Data are expressed as and mean ± SD. The normal distribution of the data was checked using the Kolmogorov-Smirnov test. After confirming normal distribution, paired sample t-test was used to compare the difference in HR responses and technical demands between the 2-sided games (3 vs. 3 and 9 vs. 9). Significant level was defined as p ≤ 0.05. Effect size (Coden's d) was calculated to determine the practical difference between small- and large-sided games. Effect size values of 0-0.19, 0.20-0.49, 0.50-0.79, and 0.8 and above were considered to represent trivial, small, medium, and large differences, respectively (4).
The SSG induced significantly higher HR responses when compared to large-sided games (90 ± 2.4 vs. 81 ± 5.5% HRmax, p < 0.05; large effect: 2.12) and peak HR (94 ± 2.7 vs. 89 ± 4.8% HRmax, p < 0.05; large effect: 1.28) HR values (Figure 1). Furthermore, the 2-sided games resulted in different amounts of time spent in the HR zones (Figure 2). Specifically, during SSG, players had significantly shorter time in the 71-84% HRmax zone (0.9 ± 0.5 vs. 8.3 ± 1.3 minutes, p < 0.05; large effect: 7.51) and longer time in the >85% HRmax zone (13.4 ± 0.64 vs. 4.8 ± 1.5 minutes, p < 0.05; large effect: 7.46) as compared to large-sided games.

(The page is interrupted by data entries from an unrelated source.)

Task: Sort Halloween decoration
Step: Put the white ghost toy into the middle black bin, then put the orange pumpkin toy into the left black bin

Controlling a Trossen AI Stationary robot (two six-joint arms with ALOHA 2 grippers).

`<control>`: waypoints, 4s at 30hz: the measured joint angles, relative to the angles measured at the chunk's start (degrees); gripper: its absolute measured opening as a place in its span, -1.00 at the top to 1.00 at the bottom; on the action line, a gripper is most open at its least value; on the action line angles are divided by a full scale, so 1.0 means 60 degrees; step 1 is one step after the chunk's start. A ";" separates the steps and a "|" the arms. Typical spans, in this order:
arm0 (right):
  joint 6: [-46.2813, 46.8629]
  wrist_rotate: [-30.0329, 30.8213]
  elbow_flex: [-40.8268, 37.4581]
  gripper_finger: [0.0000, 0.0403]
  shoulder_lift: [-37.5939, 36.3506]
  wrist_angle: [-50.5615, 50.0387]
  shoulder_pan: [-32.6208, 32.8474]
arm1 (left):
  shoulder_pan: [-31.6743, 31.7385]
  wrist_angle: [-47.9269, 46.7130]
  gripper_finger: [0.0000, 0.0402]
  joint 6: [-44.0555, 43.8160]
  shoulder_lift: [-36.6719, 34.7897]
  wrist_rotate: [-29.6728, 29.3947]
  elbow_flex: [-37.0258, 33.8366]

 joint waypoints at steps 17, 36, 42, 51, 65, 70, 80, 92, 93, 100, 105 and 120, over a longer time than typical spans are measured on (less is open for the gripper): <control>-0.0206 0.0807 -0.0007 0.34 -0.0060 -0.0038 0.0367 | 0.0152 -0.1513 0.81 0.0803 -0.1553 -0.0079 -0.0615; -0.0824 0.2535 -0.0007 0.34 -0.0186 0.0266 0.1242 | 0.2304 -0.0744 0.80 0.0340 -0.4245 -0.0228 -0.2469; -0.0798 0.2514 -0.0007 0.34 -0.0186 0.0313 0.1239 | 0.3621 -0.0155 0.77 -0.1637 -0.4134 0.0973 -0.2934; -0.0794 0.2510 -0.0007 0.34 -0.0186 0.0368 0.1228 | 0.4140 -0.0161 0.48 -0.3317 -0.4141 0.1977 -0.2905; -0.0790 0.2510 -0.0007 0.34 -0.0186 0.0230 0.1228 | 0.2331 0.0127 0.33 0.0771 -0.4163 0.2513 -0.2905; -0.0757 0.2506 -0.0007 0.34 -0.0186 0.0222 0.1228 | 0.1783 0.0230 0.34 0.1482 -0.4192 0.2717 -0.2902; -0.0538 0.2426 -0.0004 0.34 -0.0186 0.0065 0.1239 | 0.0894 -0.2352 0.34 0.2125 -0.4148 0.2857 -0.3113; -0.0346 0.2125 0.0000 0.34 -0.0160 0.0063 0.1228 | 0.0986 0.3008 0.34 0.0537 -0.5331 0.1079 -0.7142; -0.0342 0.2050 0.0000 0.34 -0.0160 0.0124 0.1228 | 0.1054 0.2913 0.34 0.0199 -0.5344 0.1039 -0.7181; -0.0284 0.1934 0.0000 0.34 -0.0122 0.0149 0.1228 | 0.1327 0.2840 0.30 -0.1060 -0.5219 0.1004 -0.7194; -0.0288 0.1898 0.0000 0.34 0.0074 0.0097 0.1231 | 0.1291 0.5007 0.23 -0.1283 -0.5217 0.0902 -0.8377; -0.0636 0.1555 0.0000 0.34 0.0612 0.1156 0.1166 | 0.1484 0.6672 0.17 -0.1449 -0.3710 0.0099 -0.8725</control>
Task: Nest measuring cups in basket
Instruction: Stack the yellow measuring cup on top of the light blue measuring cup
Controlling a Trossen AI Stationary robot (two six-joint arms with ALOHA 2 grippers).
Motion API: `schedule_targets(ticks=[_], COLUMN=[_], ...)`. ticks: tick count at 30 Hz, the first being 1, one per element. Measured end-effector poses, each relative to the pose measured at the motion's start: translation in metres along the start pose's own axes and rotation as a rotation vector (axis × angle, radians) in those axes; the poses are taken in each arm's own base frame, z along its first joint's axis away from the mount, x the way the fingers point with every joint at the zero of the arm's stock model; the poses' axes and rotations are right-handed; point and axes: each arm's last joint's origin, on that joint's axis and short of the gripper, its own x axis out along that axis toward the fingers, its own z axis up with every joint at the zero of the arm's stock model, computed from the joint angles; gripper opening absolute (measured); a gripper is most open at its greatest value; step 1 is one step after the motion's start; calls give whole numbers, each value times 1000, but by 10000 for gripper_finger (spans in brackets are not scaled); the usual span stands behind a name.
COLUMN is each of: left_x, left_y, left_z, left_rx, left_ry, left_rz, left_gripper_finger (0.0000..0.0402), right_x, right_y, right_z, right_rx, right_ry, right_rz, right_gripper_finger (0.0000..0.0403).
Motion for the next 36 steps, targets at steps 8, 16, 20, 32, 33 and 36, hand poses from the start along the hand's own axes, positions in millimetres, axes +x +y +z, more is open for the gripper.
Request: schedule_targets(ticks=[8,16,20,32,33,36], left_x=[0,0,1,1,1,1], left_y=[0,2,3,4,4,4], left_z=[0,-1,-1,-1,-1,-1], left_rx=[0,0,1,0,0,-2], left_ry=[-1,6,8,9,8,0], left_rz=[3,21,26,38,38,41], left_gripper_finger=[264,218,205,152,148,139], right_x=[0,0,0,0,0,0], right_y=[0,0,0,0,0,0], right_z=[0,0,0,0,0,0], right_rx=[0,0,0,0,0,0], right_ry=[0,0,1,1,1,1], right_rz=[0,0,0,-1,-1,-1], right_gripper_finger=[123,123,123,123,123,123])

The technical analysis data (Table 2) showed a large practical difference between the small- and large-sided games (effect size ranged from 1.5 to 21.2). Specifically, during SSG, there were fewer number of blocks (4 ± 2 vs. 13 ± 2; large effect: 4.6), headers (6 ± 1 vs. 15 ± 1; large effect: 15.8), interceptions (6 ± 1 vs. 27 ± 1; large effect: 21.2), passes (193 ± 6 vs. 283 ± 2; large effect: 19.9), and receives (185 ± 4 vs. 267 ± 4; large effect: 21.0) when compared to the large-sided games. However, SSG induced a higher number of dribbles (28 ± 3 vs. 11 ± 1; large effect: 8.8), shots (53 ± 3 vs. 33 ± 2; large effect: 8.2), and tackles (14 ± 1 vs. 12 ± 1; large effect: 1.5) than the large-sided games. Furthermore, SSG induced lower total ball contacts per game (443 ± 94 vs. 625 ± 137, p < 0.05; large effect: 1.6) but significantly greater ball contacts per individual (111 ± 23 vs. 63 ± 14, p < 0.05; large effect: 2.5) as compared to large-sided games (Table 2). The coefficient of variation of technical actions during the games was ranged from 0.1 to 17.2%.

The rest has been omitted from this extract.